Para que essas mudanças ocorram, é preciso empoderar mulheres negras como tomadoras de decisão na sociedade, de modo que elas deixem de ocupar apenas o campo de beneficiárias de políticas públicas e ocupem também o campo da articulação — algo que ainda está longe de se refletir nos números.

O relatório Dívidas de Igualdade, publicado em 2018 pela Comissão Econômica para a América Latina e o Caribe (CEPAL), mostra que em alguns países da região o índice de representatividade de mulheres afrodescendentes entre os legisladores dos parlamentos nacionais não chega a 1% em países como Colômbia, Costa Rica e Uruguai e Venezuela. Os números também são extremamente baixos em Brasil (1,3%), Peru (2,3%) e Equador (3,6%).

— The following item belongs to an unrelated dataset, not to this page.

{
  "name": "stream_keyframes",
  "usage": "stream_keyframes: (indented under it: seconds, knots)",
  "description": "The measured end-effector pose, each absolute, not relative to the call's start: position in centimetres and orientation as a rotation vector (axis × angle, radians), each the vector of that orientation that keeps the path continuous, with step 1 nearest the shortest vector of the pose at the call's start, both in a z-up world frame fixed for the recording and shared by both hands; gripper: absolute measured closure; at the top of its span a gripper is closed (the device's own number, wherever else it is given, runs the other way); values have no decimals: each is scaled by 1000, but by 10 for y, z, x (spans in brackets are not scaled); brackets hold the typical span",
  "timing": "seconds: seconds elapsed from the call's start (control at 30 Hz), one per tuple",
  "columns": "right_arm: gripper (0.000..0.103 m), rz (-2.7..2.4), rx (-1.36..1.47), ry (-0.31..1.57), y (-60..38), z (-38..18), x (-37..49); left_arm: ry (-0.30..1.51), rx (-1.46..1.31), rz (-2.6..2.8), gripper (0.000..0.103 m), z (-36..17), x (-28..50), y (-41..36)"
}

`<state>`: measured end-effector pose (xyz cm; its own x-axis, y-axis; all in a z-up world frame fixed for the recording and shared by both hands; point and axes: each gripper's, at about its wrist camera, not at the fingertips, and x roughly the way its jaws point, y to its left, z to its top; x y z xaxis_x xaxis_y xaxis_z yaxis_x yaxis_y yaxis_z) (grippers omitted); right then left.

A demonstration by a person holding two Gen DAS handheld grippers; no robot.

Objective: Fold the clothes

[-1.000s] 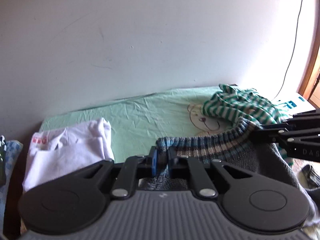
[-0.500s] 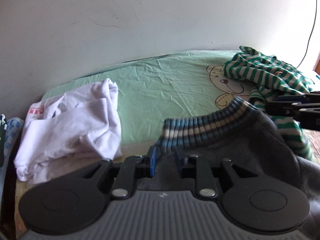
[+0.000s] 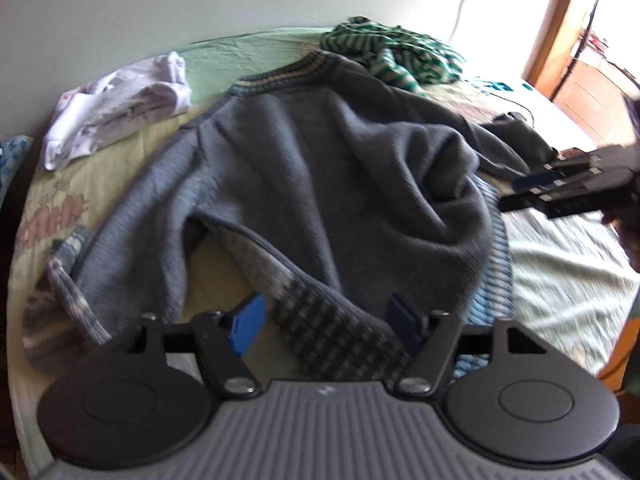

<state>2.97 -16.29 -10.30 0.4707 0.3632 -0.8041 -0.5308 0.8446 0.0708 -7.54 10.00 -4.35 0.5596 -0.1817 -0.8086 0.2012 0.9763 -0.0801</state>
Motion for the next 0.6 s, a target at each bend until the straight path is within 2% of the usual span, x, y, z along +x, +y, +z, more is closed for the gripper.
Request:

Para Valdecir Nascimento, não existe mais espaço para a omissão. “É hora de quem acredita e apoia os direitos humanos caminhar junto com as mulheres negras, porque aí sim poderemos dizer que estamos construindo um ‘novo normal’ de fato”, conclui.

“Acho importante o movimento da ONU em nossa direção porque tem sido um veículo estratégico para fazer ecoar nossas vozes, de nos colocar na cena. Isso é muito importante e precisamos que todos os setores da sociedade se engajem da mesma forma.”

“Como diz a (professora e filósofa norte-americana) Angela Davis, quando a mulher negra se movimenta, toda a estrutura da sociedade se movimenta com ela.”

O coordenador-residente da ONU no Brasil, Niky Fabiancic, reforça que as mulheres afro latino-americanas, caribenhas e da diáspora são a chave para pensarmos novos sentidos para democracia, igualdade e justiça social.

“Reconhecer que nossas sociedades têm deixado mulheres negras para trás é um passo indispensável para que possamos tomar medidas práticas para combater o racismo e o sexismo”, afirma Fabiancic.

“A pandemia de COVID-19 deixou ainda mais clara a urgência de garantirmos que os esforços pelo desenvolvimento sejam inclusivos; não podemos construir um mundo mais justo, seguro e sustentável sem igualdade de oportunidades para todas e todos, principalmente quem está em situação vulnerável, como as mulheres negras.”

Adotado oficialmente no Brasil desde 2014, o Dia Internacional da Mulher Negra Latino-Americana e Caribenha e da Diáspora marca também uma homenagem a Tereza de Banguela, líder quilombola no século 18 e exemplo de luta, força e resistência da mulher negra contra a escravização e a opressão.